Haftasonuna doğru asıl sürpriz gazetede Nil Karaibrahimgil’in yeni albümünün çıktığını okumamla gerçekleşti. Her gün, düzenli bir şekilde dükkanları dolaşıp albümün gelip gelmediğini sordum, nihayet cuma günü Migros’taki D&R’da albüme kavuştum. Başta Bu mudur olmak üzere, albümdeki şarkılar çok çok iyi. Öyle uyumlu bir albüm olmuş ki, tek başına dinlediğimde pek de beğenmediğim Organize İşler bile epey güzel geliyor kulağa. Starbucks’la birlikte Nil Karaibrahimgil sevgim, yegane tikiliklerim bildiğim kadarıyla. Seviyorum ulan! 8)
Gelelim House‘a. Scrubs, ailecek hastası olduğumuz dizilerin başında gelir. Oradaki Dr. Cox’ı alın, ciddi yapın ama bütün ukalalığını üzerinde bırakın, bir de bacağını sakatlayın, oldu size House, M.D.. Doruk’un tavsiyesiyle almıştım, dün ilk bölümünü seyrettim, zaten Bryan Singer çekmiş, adam çok kişili yönetim uzmanı dengeleme filan süper, bize de beğenmek kaldı haliyle.
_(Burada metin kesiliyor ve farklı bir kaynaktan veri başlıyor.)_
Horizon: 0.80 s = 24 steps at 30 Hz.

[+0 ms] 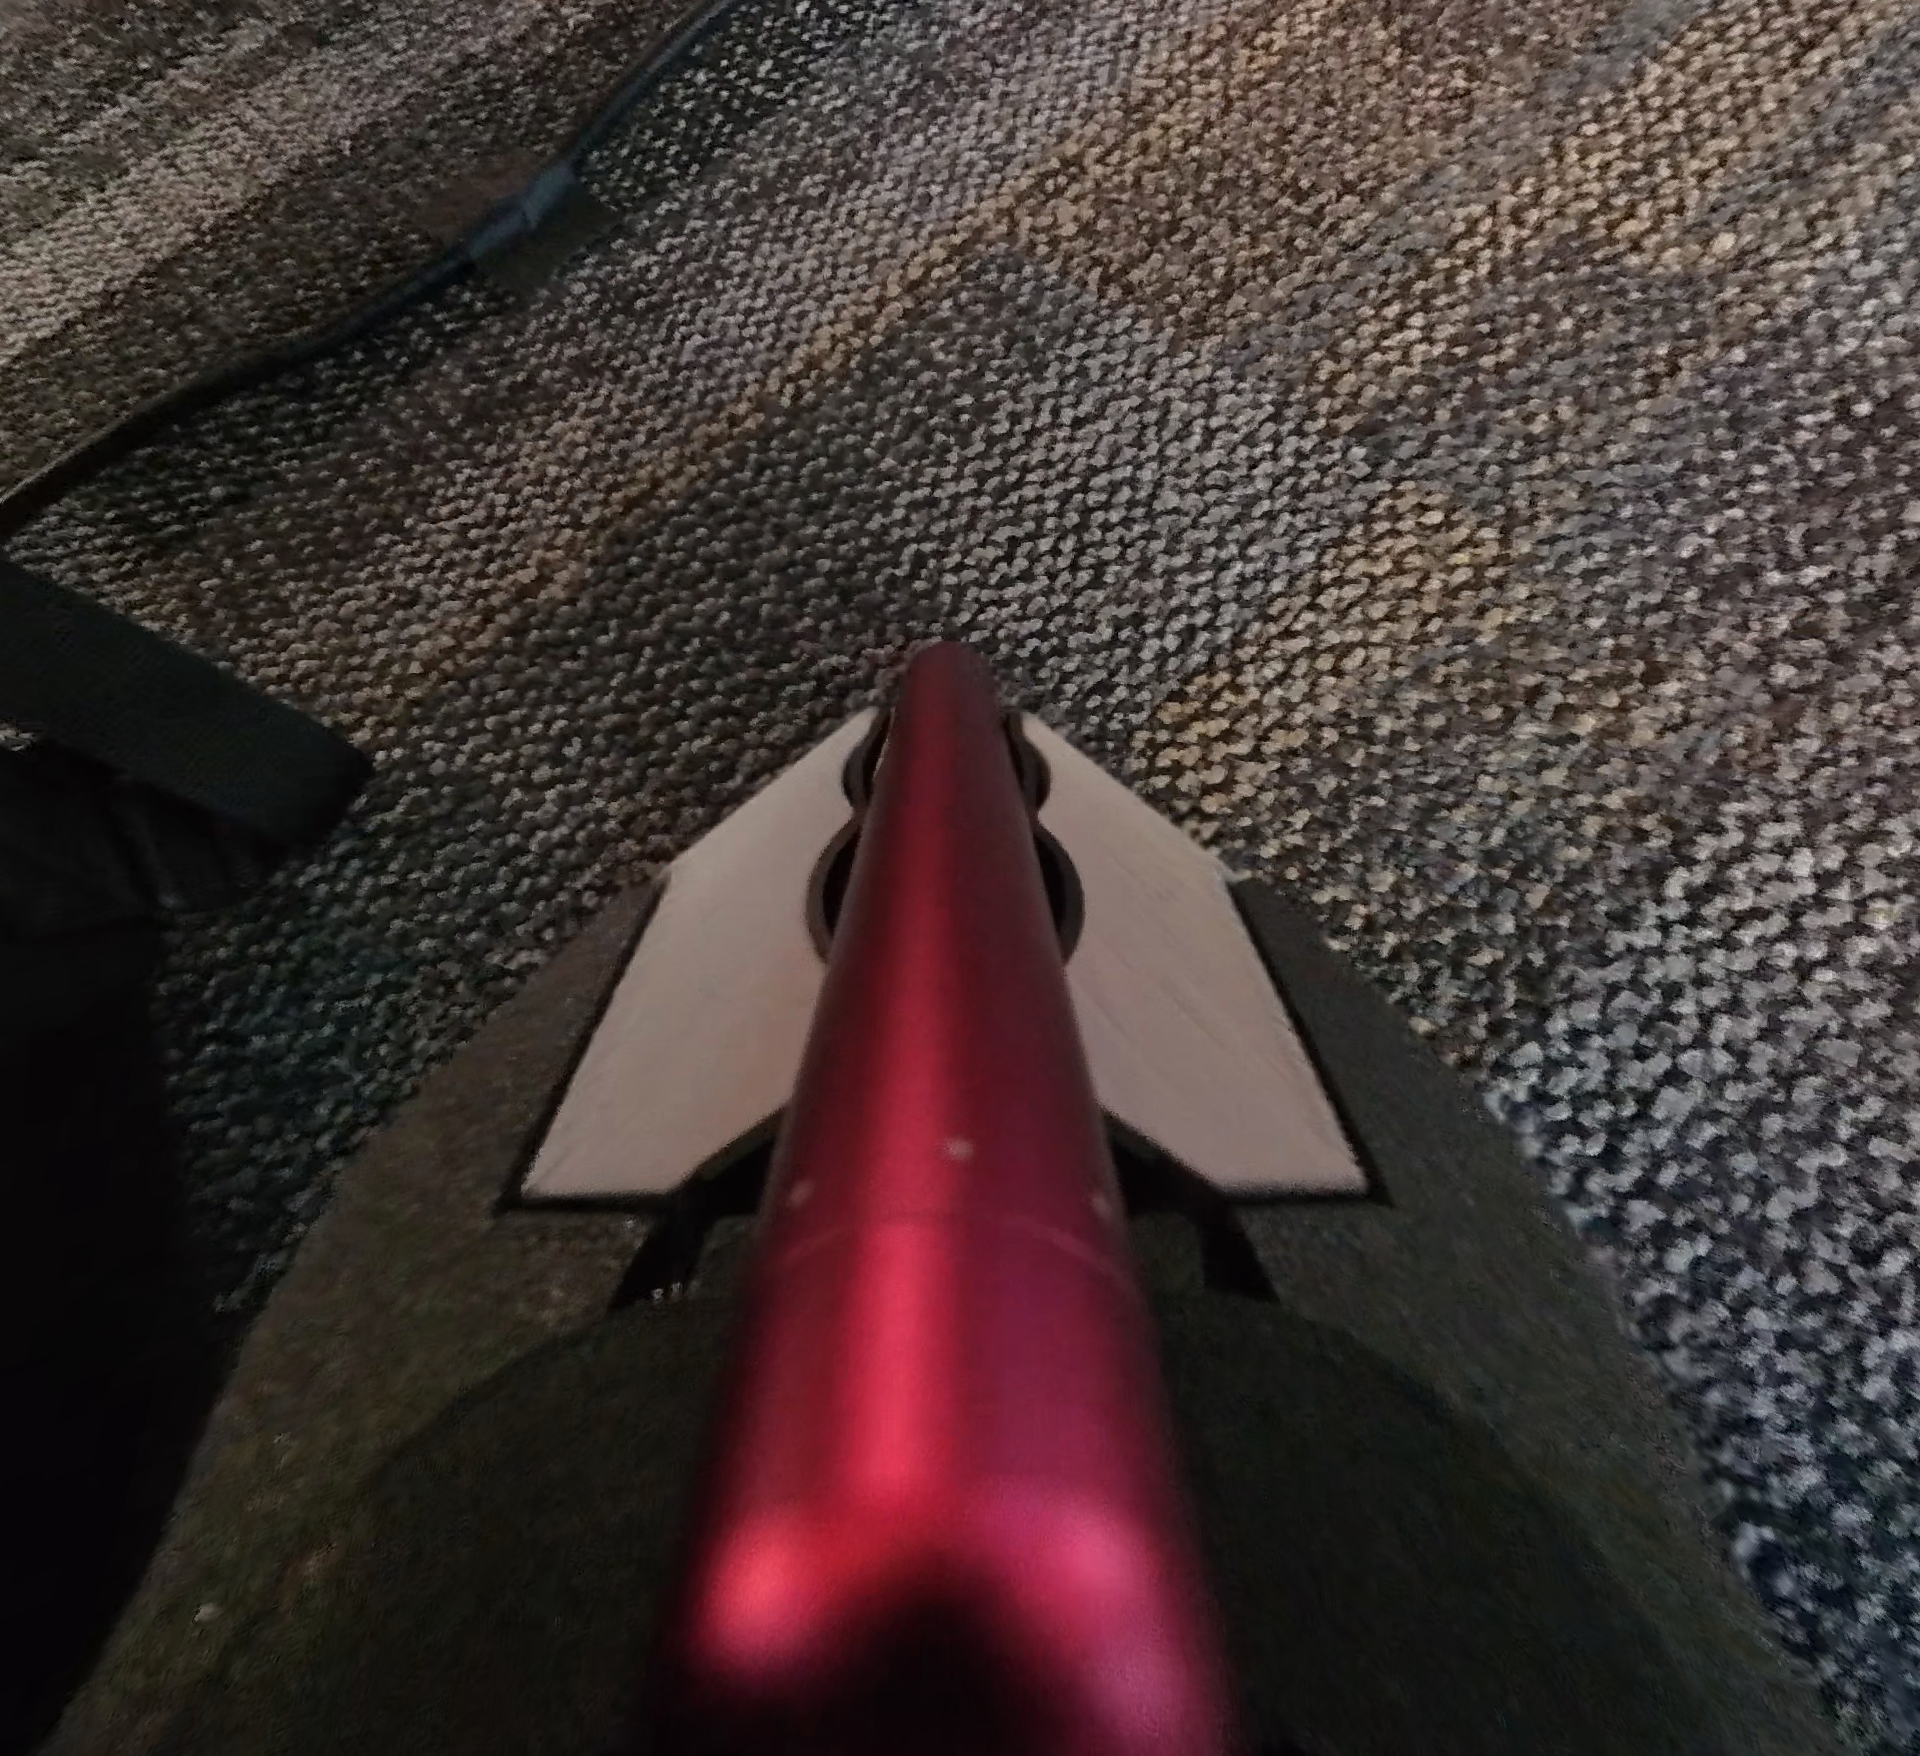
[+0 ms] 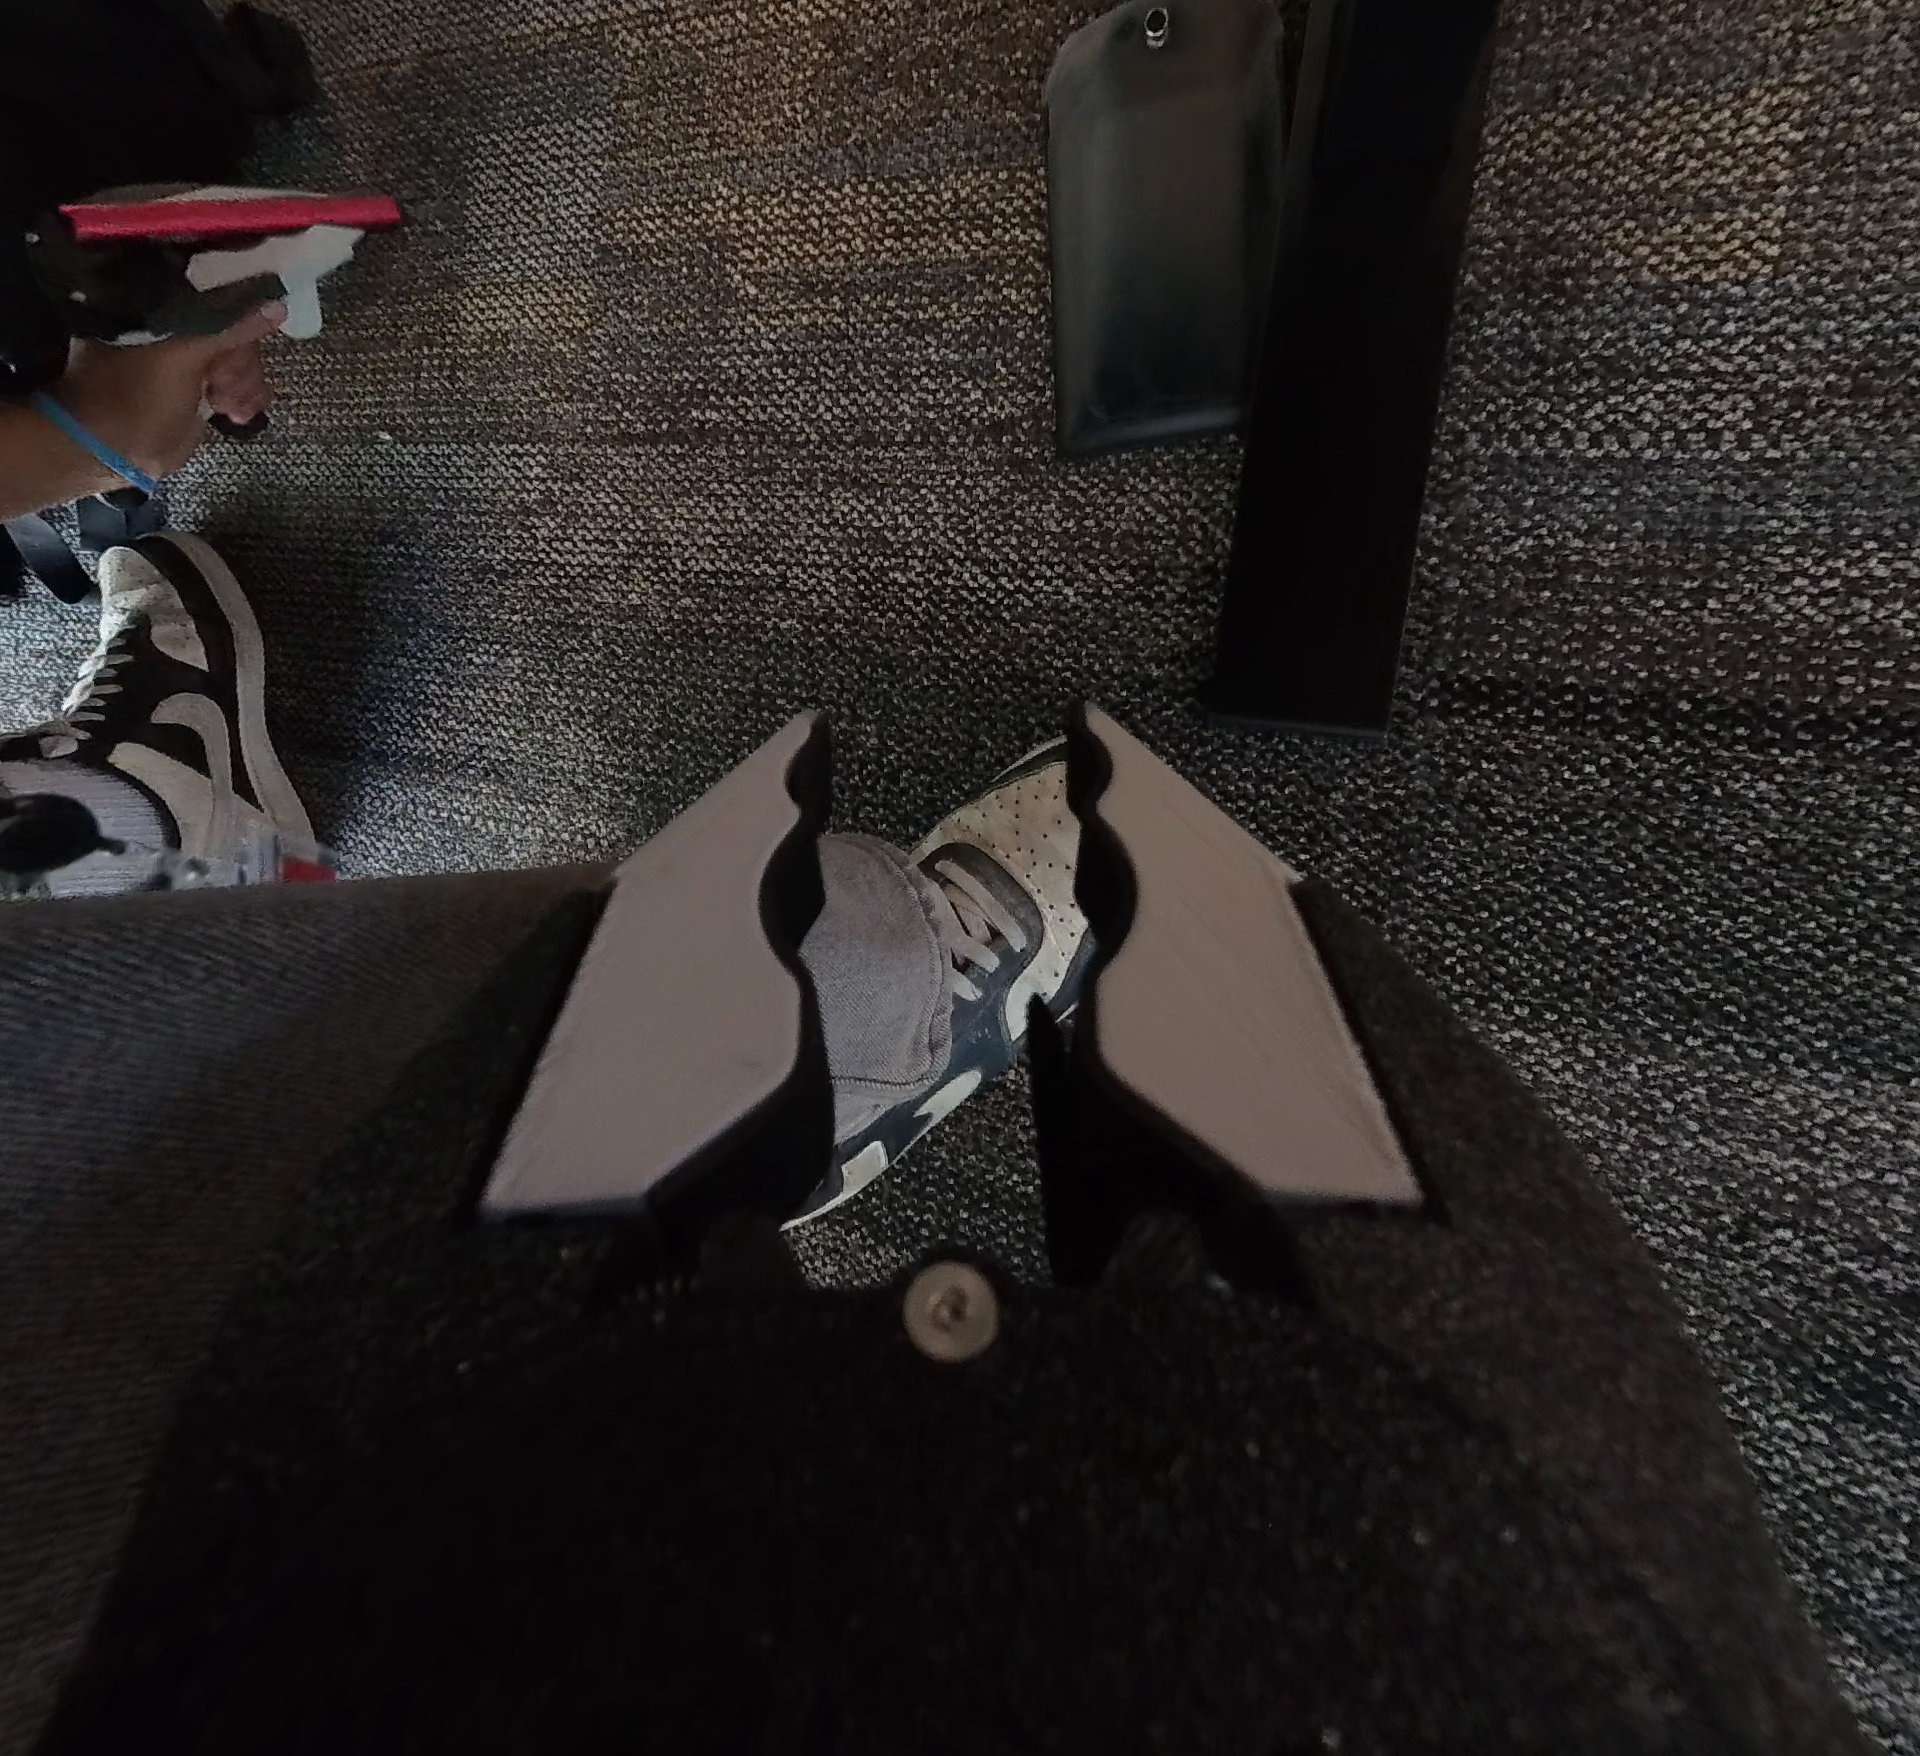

Hiiiiii! — Hugh Laurie’ciğiiiiim!
Robert Sean Leonard tamam, peki ikisinin arasındaki kadını nereden hatırlıyorum acep? Ya “4400”de vardı, ya da Ally Mc Beal’da bir transseksüel müvekkil vardı, o muydu acep?
Lisa Edelstein — Evet evet Hande, aynen o transseksuel kadin.
Lisa Edelstein — Tabii ya! Dun de ben merak etmistim. Sagolasin Didocan, sagolasin Aveahan! 8)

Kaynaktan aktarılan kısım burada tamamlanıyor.